Os jogos da competitividade e da usurpação impõem predominância, superioridade, presunção, num olvido inequívoco da temporalidade de todas as coisas terrestres. Daí asseverar o velho refrão: Nunca beberás a mesma água num córrego, o que podemos também dizer do tempo, que sempre passa e nunca se detém.
A amizade é uma das mais nobres conquistas morais do espírito humano, que faculta a agregação das pessoas, dando-lhes vigor e motivação para viver. Pode-se mesmo afirmar que uma existência sem amigos é destituída de sentido psicológico e de crescimento interior.
Na filosofia grega, narra-se a amizade existente entre Damon e Pítias, em pleno regime de Dionísio, de Siracusa. Eram discípulos de Pitágoras e o orador Cícero refere-se que o rei foi informado que Pítias, excelente orador, referia-se pessimamente à sua conduta. Exasperado, chamou os dois jovens amigos e explicou que não toleraria que o fato se repetisse. Inutilmente, porque a censura pública prosseguiu na palavra ardente do que protestava. Não tendo outra alternativa, chamou-o ao palácio e, depois de incriminá-lo, condenou-o à morte.

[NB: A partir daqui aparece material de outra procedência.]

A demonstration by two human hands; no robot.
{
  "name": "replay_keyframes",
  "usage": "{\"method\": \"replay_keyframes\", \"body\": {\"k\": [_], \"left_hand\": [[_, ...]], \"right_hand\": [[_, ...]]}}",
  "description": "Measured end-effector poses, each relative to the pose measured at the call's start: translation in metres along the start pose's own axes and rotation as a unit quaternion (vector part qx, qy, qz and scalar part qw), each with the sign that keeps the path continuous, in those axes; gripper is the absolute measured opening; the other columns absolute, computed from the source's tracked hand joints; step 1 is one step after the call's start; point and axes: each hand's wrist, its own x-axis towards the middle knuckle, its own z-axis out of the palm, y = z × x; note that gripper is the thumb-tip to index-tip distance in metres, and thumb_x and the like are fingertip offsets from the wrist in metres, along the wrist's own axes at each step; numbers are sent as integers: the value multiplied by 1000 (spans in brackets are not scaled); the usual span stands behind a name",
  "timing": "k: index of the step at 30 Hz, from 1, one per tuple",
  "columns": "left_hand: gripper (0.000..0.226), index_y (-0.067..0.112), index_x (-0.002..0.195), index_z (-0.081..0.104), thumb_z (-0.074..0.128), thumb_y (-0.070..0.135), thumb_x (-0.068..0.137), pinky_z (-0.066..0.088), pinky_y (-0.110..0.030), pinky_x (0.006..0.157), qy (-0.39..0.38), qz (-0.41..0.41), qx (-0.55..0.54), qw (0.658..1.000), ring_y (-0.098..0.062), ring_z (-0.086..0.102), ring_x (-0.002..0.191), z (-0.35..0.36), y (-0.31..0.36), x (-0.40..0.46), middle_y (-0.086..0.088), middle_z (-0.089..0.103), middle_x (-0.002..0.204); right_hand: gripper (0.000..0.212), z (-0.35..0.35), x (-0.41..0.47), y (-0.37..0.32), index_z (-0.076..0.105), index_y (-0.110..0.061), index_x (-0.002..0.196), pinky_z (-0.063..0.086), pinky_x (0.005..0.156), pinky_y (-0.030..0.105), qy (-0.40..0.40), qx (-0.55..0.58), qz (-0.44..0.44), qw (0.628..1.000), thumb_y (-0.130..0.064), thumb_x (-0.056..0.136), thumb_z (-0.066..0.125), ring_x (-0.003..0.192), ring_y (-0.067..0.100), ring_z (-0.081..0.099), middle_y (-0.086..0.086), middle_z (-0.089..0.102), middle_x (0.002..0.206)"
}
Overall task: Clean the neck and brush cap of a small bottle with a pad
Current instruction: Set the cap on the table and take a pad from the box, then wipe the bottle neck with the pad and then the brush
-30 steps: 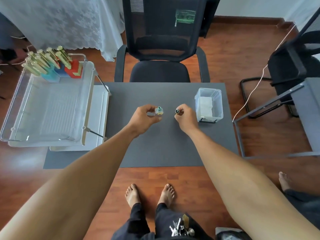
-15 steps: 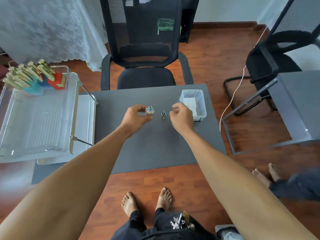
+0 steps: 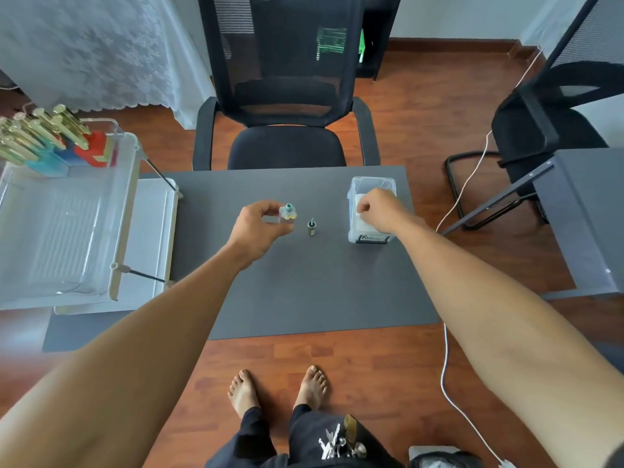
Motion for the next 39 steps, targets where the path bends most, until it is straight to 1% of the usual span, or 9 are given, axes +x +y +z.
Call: {"method": "replay_keyframes", "body": {"k": [5, 9, 13, 19, 22, 26, 33, 36, 39], "left_hand": [[27, 13, 114, 74, 84, 12, 89, 47, -27, 73, -2, -7, -1, 1000, -17, 69, 80, 1, -3, -1, -3, 70, 123], [29, 13, 115, 75, 85, 12, 88, 51, -30, 80, -1, -6, 3, 1000, -19, 71, 85, -2, -5, -1, -5, 70, 124], [29, 14, 114, 74, 86, 15, 88, 51, -34, 81, -2, -10, 6, 1000, -29, 74, 91, -4, -5, 0, -6, 70, 125], [30, 15, 115, 74, 86, 16, 88, 54, -38, 83, -6, -6, 12, 1000, -35, 74, 96, -2, -3, 2, -7, 70, 127], [28, 16, 114, 75, 85, 18, 88, 58, -47, 88, -9, -4, 17, 1000, -38, 73, 100, 0, 0, 1, -5, 71, 124], [27, 18, 113, 75, 85, 21, 89, 53, -37, 81, -12, 6, 13, 1000, -22, 66, 89, 0, 1, -1, -3, 72, 121], [25, 22, 109, 75, 87, 23, 87, 52, -35, 75, -4, 27, 17, 1000, -19, 65, 85, -11, 12, -8, 0, 72, 117], [26, 23, 109, 75, 88, 24, 86, 52, -35, 73, -5, 37, 24, 999, -18, 64, 82, -18, 20, -10, 1, 72, 115], [28, 20, 111, 75, 87, 24, 87, 53, -34, 74, -8, 47, 32, 998, -17, 63, 81, -26, 31, -13, 1, 73, 115]], "right_hand": [[19, 6, 8, 0, 72, 4, 85, 60, 81, 51, -18, -35, -8, 999, 8, 88, 53, 94, 42, 70, 22, 76, 97], [17, 3, 9, 2, 70, 5, 85, 48, 68, 36, -17, -25, -10, 999, 9, 87, 54, 77, 30, 60, 19, 72, 87], [15, -4, 2, 2, 71, 8, 89, 44, 66, 34, -22, -22, -11, 999, 8, 87, 57, 73, 25, 55, 26, 75, 99], [15, -10, -11, 2, 73, -3, 83, 59, 73, 40, -38, -26, -32, 998, 5, 85, 60, 85, 30, 72, 10, 77, 91], [12, -15, -14, 4, 71, -3, 84, 50, 61, 31, -46, -4, -28, 999, 0, 83, 59, 68, 20, 62, 10, 74, 85], [8, -27, -20, 3, 65, -10, 85, 37, 39, 19, -46, 49, 1, 998, -9, 81, 58, 39, 9, 60, -3, 65, 64], [13, -54, -37, -7, 61, -16, 90, 44, 51, 27, -15, 130, 27, 991, -17, 81, 51, 49, 21, 62, 4, 77, 62], [19, -66, -46, -19, 64, -16, 98, 43, 44, 22, 41, 217, 33, 975, -14, 80, 60, 49, 14, 61, 6, 79, 69], [22, -74, -54, -36, 70, -4, 106, 50, 50, 26, 55, 294, 14, 954, 0, 84, 71, 70, 23, 72, 19, 79, 81]]}}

Com muita calma, Pítias aceitou a punição e pediu somente uns dias enquanto viajaria ao lar para despedir-se da família. A solicitação foi repelida com zombaria. Talvez cedesse se houvesse uma garantia. Nesse momento, Damon apresentou-se para ficar prisioneiro em seu lugar, e se ele não voltasse, a sua vida seria consumada.
Passou o tempo cedido e, na data aprazada, quando se preparava a forca para punir o substituto, que continuava confiando no amigo, ei-lo que chega, exausto, ferido, em tempo, explicando que o navio naufragou, que foi assaltado, mas chegou conforme prometido para salvar o amigo. O gesto foi tão grandioso, que Dionísio solicitou a ambos, humildemente, permissão para participar da sua amizade.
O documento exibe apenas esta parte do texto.